Over the past five years, I have worked for the Machine Learning (ML) Model Validation Office at a large bank and have seen many bottlenecks in model development and validation.
In this article, I first intended to consider the main information systems of some abstract Bank X, since it is on the basis of already established information systems that the work of data analysts is built, and ML algorithms for decision-making are trained and work. But when I started writing, I suddenly discovered that in fact it is much more interesting to discuss a number of topics and subtasks that come up when building and validating the most basic models of the Bank, that is, models of credit risk.
Risk management and credit risk calculation can be considered the forefathers of data science in the Bank, since credit risk management is a primordially banking prerogative. It is skillful risk management that allows banks to offer something of value to the market of credit and financial relations. The idea that the bank simply pockets the interest margin between the interest on the loan and the interest on the deposit is fundamentally wrong, although I sometimes hear this from people unfamiliar with the inner workings of the banking business.

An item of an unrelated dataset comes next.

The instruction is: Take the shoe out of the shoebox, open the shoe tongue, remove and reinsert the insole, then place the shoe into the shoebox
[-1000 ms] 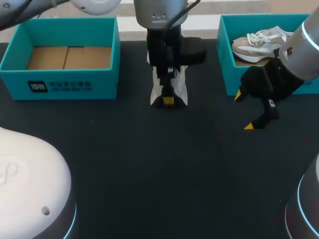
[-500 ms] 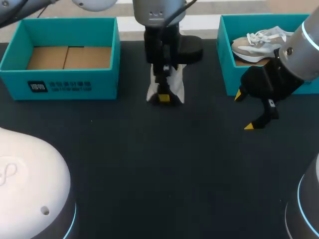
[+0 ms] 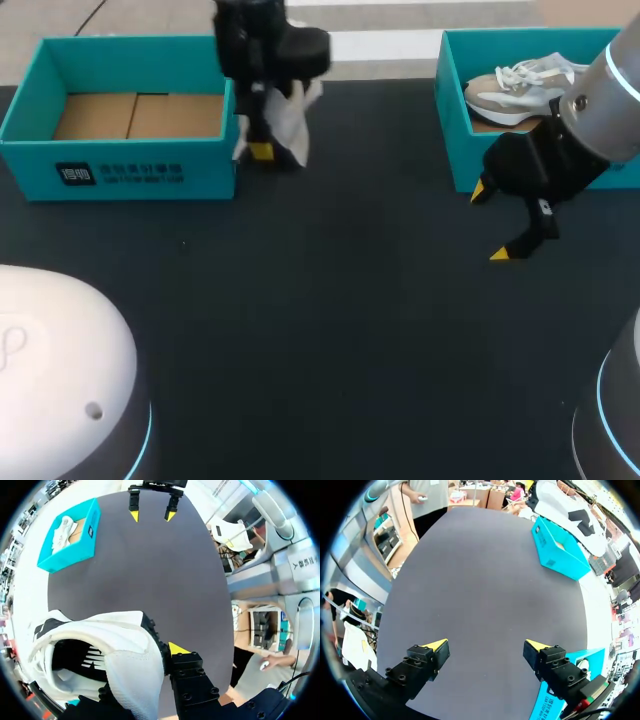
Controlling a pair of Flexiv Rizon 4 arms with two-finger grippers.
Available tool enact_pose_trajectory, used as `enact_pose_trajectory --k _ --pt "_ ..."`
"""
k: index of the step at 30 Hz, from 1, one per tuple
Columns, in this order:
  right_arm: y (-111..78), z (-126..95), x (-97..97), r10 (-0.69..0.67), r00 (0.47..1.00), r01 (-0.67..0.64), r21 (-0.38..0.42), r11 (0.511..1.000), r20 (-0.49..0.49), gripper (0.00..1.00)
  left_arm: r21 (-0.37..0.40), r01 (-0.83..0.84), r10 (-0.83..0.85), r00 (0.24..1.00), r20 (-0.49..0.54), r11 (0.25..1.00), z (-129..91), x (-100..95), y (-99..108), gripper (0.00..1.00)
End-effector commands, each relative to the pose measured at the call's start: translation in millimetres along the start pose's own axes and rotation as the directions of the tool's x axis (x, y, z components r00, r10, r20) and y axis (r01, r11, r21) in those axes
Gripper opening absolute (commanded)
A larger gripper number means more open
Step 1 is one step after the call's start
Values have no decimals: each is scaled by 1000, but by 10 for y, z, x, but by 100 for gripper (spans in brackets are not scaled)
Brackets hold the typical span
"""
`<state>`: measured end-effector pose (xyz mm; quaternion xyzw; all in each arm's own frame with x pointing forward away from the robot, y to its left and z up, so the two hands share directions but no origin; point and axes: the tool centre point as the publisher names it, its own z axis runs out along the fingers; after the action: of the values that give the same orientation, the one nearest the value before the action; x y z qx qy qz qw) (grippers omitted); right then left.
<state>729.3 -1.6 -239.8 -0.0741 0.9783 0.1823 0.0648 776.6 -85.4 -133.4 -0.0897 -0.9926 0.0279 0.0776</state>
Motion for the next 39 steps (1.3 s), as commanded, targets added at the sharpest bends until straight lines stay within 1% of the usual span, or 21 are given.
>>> enact_pose_trajectory --k 1,2,4,6,7,8,9,11,12,15,17,21,22,25,26,28,31,35,37,39 --pt "5 10 3 1 1000 -1 4 1000 1 100 54 -35 34 999 20 998 -40 -20 483 0" --pt "5 10 3 1 1000 -1 4 1000 1 100 51 -46 44 999 31 998 -43 -43 573 0" --pt "5 10 3 1 1000 -1 4 1000 1 100 54 -61 61 998 9 997 -49 -98 737 0" --pt "5 10 3 1 1000 -1 4 1000 1 100 40 -43 42 999 20 998 -42 -150 867 0" --pt "5 10 3 1 1000 -1 4 1000 1 100 48 -33 33 999 10 998 -46 -193 974 0" --pt "5 10 3 1 1000 -1 4 1000 1 100 52 -24 24 1000 6 998 -51 -221 1039 0" --pt "5 10 3 1 1000 -1 4 1000 1 100 51 -20 19 1000 9 998 -52 -262 1155 0" --pt "5 10 3 1 1000 -1 4 1000 1 100 52 0 -1 1000 18 999 -56 -305 1295 0" --pt "5 10 3 1 1000 -1 4 1000 1 100 60 -2 1 1000 19 998 -62 -333 1407 0" --pt "5 10 3 1 1000 -1 4 1000 1 100 62 12 -14 999 34 998 -64 -396 1652 0" --pt "5 10 3 1 1000 -1 4 1000 1 100 88 5 -7 1000 29 996 -76 -437 1822 0" --pt "5 10 3 1 1000 -1 4 1000 1 100 124 -26 24 1000 16 992 -103 -499 2132 0" --pt "5 10 3 1 1000 -1 4 1000 1 100 125 -30 28 999 14 992 -109 -529 2236 0" --pt "5 10 3 1 1000 -1 4 1000 1 100 84 -55 55 998 3 995 -93 -576 2427 0" --pt "5 10 3 1 1000 -1 4 1000 1 100 61 -79 79 997 -7 995 -91 -605 2540 0" --pt "5 10 3 1 1000 -1 4 1000 1 100 51 -104 105 994 -16 993 -96 -613 2654 0" --pt "5 10 3 1 1000 -1 4 1000 1 100 -7 -102 102 995 0 995 -121 -612 2823 0" --pt "5 10 3 1 1000 -1 4 1000 1 100 -14 -106 107 994 12 994 -176 -607 3045 0" --pt "5 10 3 1 1000 -1 4 1000 1 100 12 -113 113 993 20 993 -212 -591 3176 0" --pt "5 10 3 1 1000 -1 4 1000 1 100 22 -94 94 995 23 995 -233 -595 3320 0"
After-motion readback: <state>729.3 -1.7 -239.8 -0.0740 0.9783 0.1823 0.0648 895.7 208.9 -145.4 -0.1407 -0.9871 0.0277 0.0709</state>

On the one hand, the bank assumes all the risks of non-repayment of the loan, and on the other hand, it gives guarantees to the depositor about the return of the invested funds. An alternative to a bank deposit is to lend your money directly to the borrower without a guarantee of return. The bank, in turn, is able to give guarantees, since on the one hand it has a "safety cushion" in the form of fixed capital and initially includes losses from non-repayment of loans in its financial indicators ("forms reserves"). On the other hand, the Bank knows how to calculate the probability that the borrower will not repay the loan issued to it. Of course, no one can predict exactly whether a particular individual or company will repay the debt, but on average, the probability can be estimated for a large number of borrowers.
The Bank will be financially stable only if the profit that it earns on the interest margin covers the losses from loan defaults and other related expenses of the Bank.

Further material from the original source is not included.